Vorab. Dieses Thema wendet sich ausschließlich an die Friedfischangler. Spinnfischer dürfen sich die Bits gerne sparen! 

Nehmen wir einmal an, was zwar niemals passieren wird, dass wir fortan nur noch mit einer einzigen Rute und Rolle fischen gehen dürften.

Welche Rute mit welcher Rolle wäre euere Wahl und warum?


Ich tue mich mit der Antwort nicht schwer.

Es wäre eine Hohlglasrute im Stil einer Hardy Carp Mk II. 10 ft. lang und mit einer Testkurve/Wurfgewicht von 1.50  lbs., b.z.w. 40-45 gr. Ausgestattet mit Hardchromeringen, alternativ mit soliden Hardalloyringen.

Begründung: Damit sind alle gängigen Friedfische gut befischbar. Sowohl das ganz normale Rotauge, als auch der dicke Karpfen. (Anmerkung: Richard Walkers “Clarissa” aus dem Redmire Pool wog 44 lbs. und seine Rute hatte etwas über 1.00 lbs. Testkurve) Mit 10 ft., also rund 305 cm ist sie weder zu lang für kleine Flüsse, noch wirklich zu kurz für große Gewässer. Hohlglas macht sie robust, haltbar und sensibel genug für feine Angeltechniken. Ebenso die Ringe. Für Mono mehr als ausreichend, aber für mindestens ein Anglerleben gemacht. Zum Glück besitze ich mehrere solcher Ruten in verschiedenen Ausführungen! 

Bei der Rolle bin ich mir selber noch nicht ganz im Klaren. Aber zur Zeit fische ich bevorzugt die Browning Carboxy Classic in der 40er Größe. Eine wahrlich perfekte Stationärrolle für Friedfische zu einem annehmbaren Preis. Aber sie wird alsbald ersetzt sein.

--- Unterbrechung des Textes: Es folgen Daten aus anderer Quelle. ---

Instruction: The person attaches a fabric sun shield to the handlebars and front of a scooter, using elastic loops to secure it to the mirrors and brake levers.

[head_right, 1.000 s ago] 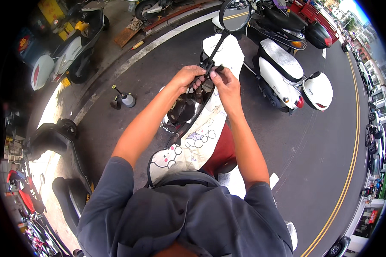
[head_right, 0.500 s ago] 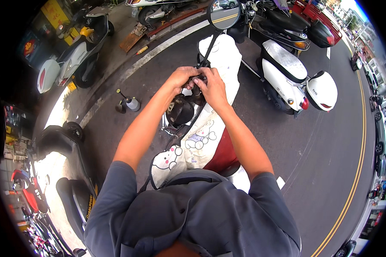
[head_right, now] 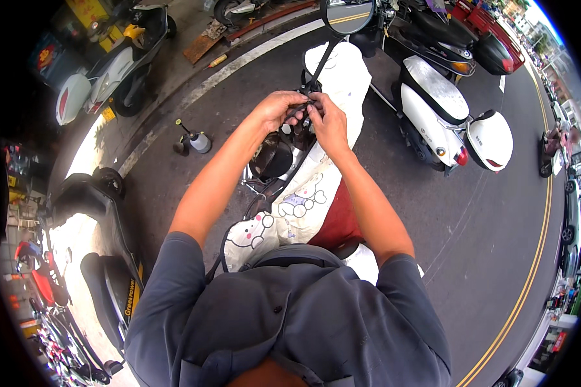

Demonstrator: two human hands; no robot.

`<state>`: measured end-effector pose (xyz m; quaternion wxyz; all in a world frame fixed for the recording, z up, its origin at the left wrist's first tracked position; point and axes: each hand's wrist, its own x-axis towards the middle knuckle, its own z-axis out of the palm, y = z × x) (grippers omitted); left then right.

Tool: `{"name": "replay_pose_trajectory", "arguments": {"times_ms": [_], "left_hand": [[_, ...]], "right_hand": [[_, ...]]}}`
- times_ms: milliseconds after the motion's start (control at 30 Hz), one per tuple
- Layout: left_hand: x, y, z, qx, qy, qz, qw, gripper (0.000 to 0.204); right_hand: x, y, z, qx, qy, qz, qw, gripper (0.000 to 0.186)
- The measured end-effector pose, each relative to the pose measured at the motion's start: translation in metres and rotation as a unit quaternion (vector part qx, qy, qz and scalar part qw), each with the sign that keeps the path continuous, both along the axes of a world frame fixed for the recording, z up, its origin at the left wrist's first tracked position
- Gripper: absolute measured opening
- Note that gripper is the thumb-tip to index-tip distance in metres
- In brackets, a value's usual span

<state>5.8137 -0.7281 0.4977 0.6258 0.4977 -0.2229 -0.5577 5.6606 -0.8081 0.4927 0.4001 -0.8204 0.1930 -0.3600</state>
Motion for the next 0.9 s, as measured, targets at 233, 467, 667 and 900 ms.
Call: {"name": "replay_pose_trajectory", "arguments": {"times_ms": [233,467,667,900], "left_hand": [[-0.004,-0.005,-0.012,-0.016,0.188,0.002,0.982,0.013],[-0.012,-0.002,-0.011,-0.039,0.111,0.040,0.992,0.007],[-0.031,-0.006,-0.021,-0.180,0.160,0.079,0.967,0.011],[-0.032,-0.016,-0.037,-0.162,0.056,0.081,0.982,0.021]], "right_hand": [[-0.001,-0.016,0.004,-0.291,0.045,-0.007,0.956,0.024],[0.004,-0.007,0.007,-0.040,0.012,-0.065,0.997,0.019],[0.012,-0.023,0.012,0.287,-0.015,0.001,0.958,0.027],[0.011,-0.034,0.009,0.397,-0.022,-0.014,0.917,0.014]]}}
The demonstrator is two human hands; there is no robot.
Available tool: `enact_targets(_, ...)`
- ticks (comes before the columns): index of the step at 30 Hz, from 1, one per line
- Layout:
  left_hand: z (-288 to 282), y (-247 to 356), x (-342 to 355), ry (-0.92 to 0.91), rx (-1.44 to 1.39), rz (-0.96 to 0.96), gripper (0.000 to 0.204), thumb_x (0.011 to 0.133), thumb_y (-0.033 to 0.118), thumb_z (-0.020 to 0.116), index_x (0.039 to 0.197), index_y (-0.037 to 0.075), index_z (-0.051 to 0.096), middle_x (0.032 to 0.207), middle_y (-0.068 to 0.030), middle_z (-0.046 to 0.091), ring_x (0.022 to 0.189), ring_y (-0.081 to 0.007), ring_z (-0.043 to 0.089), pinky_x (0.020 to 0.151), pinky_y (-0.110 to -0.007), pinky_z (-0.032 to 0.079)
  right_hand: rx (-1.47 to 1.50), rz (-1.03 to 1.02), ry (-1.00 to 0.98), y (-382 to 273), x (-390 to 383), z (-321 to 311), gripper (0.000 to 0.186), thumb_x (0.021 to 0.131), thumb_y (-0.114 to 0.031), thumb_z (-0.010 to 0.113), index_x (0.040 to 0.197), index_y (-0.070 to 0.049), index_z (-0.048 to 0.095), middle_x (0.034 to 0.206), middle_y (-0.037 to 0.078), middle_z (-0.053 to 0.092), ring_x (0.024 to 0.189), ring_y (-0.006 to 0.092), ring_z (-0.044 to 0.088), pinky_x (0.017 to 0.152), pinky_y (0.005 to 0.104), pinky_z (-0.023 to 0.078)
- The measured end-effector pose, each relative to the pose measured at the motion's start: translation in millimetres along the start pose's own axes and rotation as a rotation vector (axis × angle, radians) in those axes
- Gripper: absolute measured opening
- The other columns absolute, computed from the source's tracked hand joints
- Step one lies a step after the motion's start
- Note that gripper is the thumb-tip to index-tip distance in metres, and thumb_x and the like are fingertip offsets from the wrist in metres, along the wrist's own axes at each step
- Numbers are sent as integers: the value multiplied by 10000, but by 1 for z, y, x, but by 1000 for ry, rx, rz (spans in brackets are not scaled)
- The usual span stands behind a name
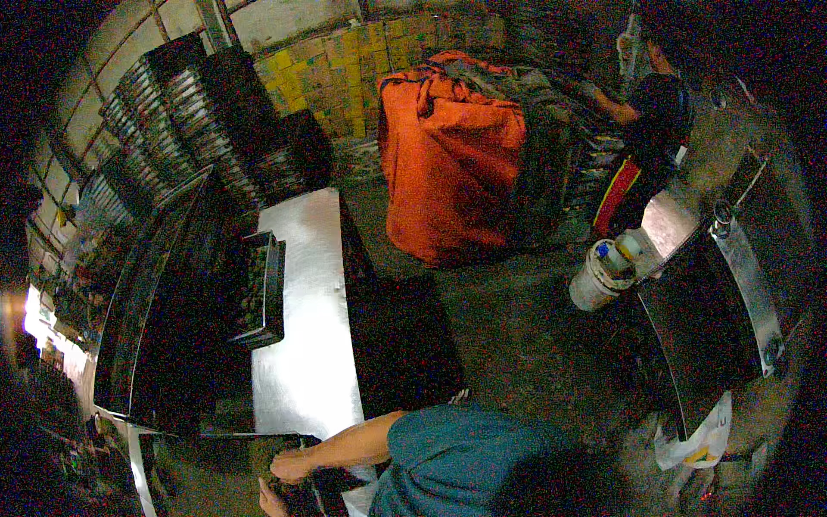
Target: The person repeatedly takes portions of green dough from a tray, rolls them into balls by hand, and places them into a smaller container. The person also briefly handles a large mass of yellow dough on a separate table.
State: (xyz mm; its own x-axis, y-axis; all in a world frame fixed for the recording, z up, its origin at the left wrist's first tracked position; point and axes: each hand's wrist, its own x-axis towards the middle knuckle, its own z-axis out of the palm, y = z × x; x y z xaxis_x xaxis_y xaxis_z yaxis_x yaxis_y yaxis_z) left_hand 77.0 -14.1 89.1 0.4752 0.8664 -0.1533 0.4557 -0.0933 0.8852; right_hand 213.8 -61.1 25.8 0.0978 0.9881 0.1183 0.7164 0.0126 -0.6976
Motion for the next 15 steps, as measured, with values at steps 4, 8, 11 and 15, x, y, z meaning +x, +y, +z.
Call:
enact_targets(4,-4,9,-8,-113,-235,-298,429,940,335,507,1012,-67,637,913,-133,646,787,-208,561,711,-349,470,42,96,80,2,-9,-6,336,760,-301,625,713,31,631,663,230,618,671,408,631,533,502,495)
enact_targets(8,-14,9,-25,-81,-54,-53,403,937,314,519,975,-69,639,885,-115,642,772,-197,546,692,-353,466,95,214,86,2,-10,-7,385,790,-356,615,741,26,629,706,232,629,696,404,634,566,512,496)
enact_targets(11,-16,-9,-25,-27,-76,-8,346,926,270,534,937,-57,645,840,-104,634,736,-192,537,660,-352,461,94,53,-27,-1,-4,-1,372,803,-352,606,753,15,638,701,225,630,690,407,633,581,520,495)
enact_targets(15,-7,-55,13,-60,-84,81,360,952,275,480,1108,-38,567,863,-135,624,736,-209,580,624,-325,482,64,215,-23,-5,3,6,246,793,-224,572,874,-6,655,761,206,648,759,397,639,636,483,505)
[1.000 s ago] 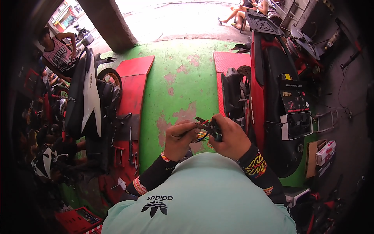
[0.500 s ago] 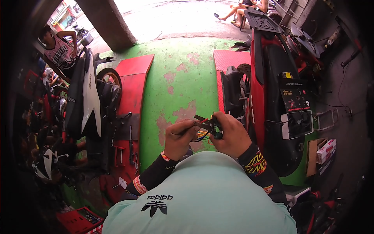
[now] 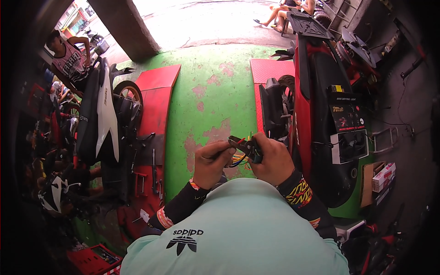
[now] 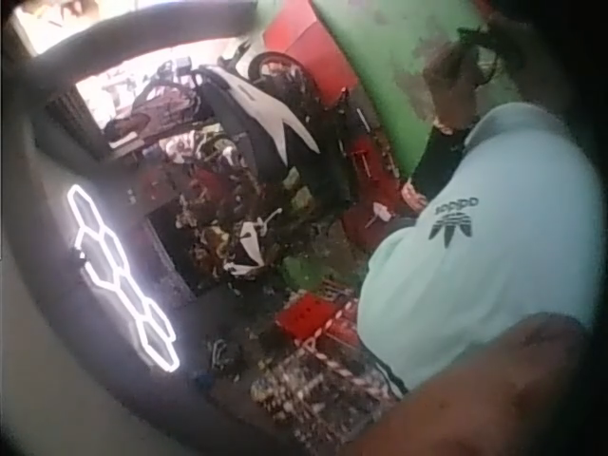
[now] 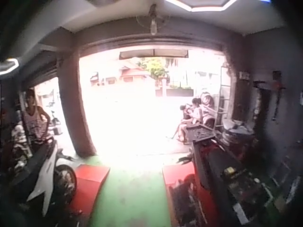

Ein bisschen Hartgeld fehlt noch in meiner Angelsparsau, dann kommt eine Young’s Ray Walton Rolling Pin ins Haus. Ihre Vorteile sind unschlagbar. An dieser Wenderolle ist kaum was dran, außer der Spule und dem Wendefuß, der ganz normale Würfe ermöglicht. Und wo nix is’, kann auch nix kaputt gehen! Wieder ein Artikel für die Ewigkeit.

Und wie sieht es bei euch aus?


----------



## Borg (17. Januar 2010)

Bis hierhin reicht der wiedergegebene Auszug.